A week earlier, the Consumer Price Index (CPI) showed a fall in the annual rate of inflation from 4.4 percent to four percent. However, April’s CPI figures released on 17 May returned to 4.5 percent. The inflation hawks feared that the rise in consumer prices would have a knock-on effect on wage settlements and the UK would get caught up in a wage-price spiral. The doves, on the other hand, argued that inflation was either imported (commodity and energy prices) or government-induced (excise duties and VAT) and higher interest rates were more likely to damage growth than curb inflation.

 

It now seems the balance of the argument favours the interest rate doves. The rise in GDP was not so fast, nor was the change in the CPI so marked, as to justify a change in policy. And there are reasons to believe that the inflationary pressures will ease. Currently, the annual increase in the CPI is running well ahead of earnings growth, thus depressing real earnings. This is exactly what higher interest rates do, of course, so why should the Monetary Policy Committee want to do it twice? There are enough deflationary forces in the system without increasing bank rate.

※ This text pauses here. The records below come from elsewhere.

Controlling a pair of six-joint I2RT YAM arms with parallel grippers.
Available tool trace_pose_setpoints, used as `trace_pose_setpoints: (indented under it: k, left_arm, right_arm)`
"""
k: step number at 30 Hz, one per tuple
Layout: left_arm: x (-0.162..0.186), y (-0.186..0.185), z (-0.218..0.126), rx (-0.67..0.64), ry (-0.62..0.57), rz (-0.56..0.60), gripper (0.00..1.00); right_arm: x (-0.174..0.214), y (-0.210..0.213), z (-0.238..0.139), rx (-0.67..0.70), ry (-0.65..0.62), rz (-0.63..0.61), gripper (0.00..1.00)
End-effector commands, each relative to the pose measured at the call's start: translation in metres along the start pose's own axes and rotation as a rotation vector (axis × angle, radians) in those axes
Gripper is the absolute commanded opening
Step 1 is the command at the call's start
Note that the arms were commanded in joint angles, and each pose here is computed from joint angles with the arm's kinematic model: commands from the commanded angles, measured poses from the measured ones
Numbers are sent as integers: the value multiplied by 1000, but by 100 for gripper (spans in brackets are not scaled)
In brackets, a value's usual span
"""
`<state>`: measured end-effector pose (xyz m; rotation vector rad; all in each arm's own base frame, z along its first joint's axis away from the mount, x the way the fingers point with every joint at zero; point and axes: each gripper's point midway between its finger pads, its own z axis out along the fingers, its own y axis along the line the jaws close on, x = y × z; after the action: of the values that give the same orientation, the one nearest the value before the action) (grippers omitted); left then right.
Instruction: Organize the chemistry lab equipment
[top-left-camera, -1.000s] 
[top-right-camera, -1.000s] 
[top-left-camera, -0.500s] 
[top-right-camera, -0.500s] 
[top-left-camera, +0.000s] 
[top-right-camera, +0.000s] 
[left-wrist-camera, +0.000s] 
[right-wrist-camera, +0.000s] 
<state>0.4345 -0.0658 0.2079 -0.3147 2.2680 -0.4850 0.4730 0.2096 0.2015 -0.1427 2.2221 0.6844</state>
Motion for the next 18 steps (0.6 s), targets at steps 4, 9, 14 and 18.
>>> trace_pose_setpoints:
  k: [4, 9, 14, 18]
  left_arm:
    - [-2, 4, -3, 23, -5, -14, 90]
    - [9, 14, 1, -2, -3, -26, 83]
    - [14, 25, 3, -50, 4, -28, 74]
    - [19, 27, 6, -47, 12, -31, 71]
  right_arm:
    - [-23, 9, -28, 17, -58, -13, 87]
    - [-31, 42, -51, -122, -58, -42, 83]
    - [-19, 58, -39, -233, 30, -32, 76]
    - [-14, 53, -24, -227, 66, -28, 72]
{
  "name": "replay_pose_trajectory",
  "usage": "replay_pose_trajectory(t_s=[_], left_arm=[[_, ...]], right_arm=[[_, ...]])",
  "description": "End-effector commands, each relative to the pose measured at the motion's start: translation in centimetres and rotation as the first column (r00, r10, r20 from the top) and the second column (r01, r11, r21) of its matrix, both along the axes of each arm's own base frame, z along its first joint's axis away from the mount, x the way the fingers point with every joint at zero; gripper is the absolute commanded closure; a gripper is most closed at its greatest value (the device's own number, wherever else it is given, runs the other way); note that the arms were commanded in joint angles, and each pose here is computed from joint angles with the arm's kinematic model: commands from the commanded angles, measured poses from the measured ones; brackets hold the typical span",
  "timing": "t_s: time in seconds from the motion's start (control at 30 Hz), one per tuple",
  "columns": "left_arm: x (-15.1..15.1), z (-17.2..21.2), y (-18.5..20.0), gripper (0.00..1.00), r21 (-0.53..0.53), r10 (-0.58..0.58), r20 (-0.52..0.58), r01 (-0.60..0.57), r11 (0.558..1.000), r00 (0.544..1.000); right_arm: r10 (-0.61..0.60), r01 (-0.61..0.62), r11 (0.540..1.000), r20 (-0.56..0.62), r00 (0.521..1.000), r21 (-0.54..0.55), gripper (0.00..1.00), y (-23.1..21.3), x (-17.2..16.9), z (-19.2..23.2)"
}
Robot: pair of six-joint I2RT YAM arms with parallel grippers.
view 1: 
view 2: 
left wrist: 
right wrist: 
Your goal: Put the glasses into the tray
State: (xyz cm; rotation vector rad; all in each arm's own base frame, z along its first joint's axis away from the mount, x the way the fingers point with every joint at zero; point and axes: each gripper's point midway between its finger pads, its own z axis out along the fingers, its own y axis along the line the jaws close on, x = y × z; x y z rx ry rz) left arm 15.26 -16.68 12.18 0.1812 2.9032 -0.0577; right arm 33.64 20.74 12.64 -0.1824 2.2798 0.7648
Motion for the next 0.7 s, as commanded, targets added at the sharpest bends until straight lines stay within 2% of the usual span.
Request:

At the moment, the rebalancing of the economy that the authorities want is slowly underway. Growth can no longer rely on consumer spending or the public sector as it did for too long. Both remain boxed in by debt, and low interest rates matter to both. Instead, it is the corporate sector, and particularly manufacturing, that is leading the way. But the process has barely started and there are many more bumps in the road before we are back to business as usual. The fears about an inflationary spiral seem misplaced in the current environment and raising interest rates will send out the wrong signal about the authorities’ economic priorities. A well-balanced recovery along with sound government finances are the issues that matter most, even if the cost is that inflation is a little higher for a little longer than the target range.

There is, of course, no secret to achieving zero inflation. All the authorities need to do is grind the economy to a halt. If there is no activity, there is no inflation. Focusing on inflation when activity is still so weak – and before the full effect of the fiscal rebalancing comes into effect – runs the risk of pushing the economy down again. Inflation is not good for an economy, but a prolonged recession is even worse. Bank rate should stay on hold for the rest of this year.